Whatever color state they're trying to appeal to, candidates on both sides have their stance on climate change at the ready just in case global warming makes it back to a top issue (the media thinks) Americans care about. In most cases, these stances will include a general, vague, and all encompassing 'call to action' without anything concrete behind it.

The good news? Whoever makes it to the oval office in the end will have no choice but to deal with it.

More good news? As has been shown over the past 7+ years, federal support isn't necessary to make a difference in the 'fight against climate change' (although a little national policy help would be nice.)

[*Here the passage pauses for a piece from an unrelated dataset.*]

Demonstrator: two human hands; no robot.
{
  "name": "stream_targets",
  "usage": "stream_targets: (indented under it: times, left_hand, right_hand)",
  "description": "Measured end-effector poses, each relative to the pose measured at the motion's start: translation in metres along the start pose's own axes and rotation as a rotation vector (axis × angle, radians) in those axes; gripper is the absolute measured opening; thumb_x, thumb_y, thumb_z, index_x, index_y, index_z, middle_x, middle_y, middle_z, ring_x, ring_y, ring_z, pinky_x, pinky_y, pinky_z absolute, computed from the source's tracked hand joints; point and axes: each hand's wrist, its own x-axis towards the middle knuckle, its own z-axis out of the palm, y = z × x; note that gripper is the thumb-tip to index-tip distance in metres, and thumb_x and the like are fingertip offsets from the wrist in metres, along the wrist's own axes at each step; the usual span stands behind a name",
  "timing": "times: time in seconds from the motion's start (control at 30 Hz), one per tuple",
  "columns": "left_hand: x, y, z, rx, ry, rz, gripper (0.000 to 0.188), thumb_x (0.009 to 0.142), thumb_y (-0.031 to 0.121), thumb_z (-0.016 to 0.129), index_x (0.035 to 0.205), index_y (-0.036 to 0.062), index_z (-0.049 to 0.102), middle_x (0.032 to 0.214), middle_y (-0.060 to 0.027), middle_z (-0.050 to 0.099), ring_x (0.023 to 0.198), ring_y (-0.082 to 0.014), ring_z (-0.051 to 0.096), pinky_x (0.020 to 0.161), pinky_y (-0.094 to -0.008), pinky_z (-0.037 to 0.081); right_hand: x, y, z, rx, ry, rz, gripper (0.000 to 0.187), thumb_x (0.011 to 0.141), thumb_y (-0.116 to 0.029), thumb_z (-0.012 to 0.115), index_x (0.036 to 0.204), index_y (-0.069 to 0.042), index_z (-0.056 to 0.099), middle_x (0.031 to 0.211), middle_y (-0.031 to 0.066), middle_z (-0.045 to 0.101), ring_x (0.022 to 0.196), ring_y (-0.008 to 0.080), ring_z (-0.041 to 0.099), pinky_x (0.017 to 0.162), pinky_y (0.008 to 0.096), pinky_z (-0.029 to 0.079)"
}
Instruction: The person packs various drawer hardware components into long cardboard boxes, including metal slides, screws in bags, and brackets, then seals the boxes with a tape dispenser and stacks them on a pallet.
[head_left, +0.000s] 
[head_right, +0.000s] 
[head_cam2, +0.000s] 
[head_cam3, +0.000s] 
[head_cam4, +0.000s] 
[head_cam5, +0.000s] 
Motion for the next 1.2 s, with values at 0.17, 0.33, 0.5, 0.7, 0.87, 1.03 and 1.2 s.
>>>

Thursday, February 07, 2008

Tornadoes not linked to climate change

I was reading about the devastating tornados that tore through several southern states earlier this week in the NY Times, and they reported that climate change has nothing to do with the monster storm:
Tornado experts said there was no evidence that the deadly storms were related to global warming or anything other than the clash of contrasting cold and warm air masses that usually precedes such events.
And these tornado experts should know a thing or two about climate science and associated scenarios. Maybe they agree with the governor of Tennessee, who was quoted in the Times article as saying, “The wrath of God is the only way I can describe it.”

Whatever the cause, many people and communities are going to have to rebuild their lives. Perhaps they can follow the lead of folks in Greenburg, Kansas. After being hit by a tornado last May, this rural town has united around the decision to rebuild green.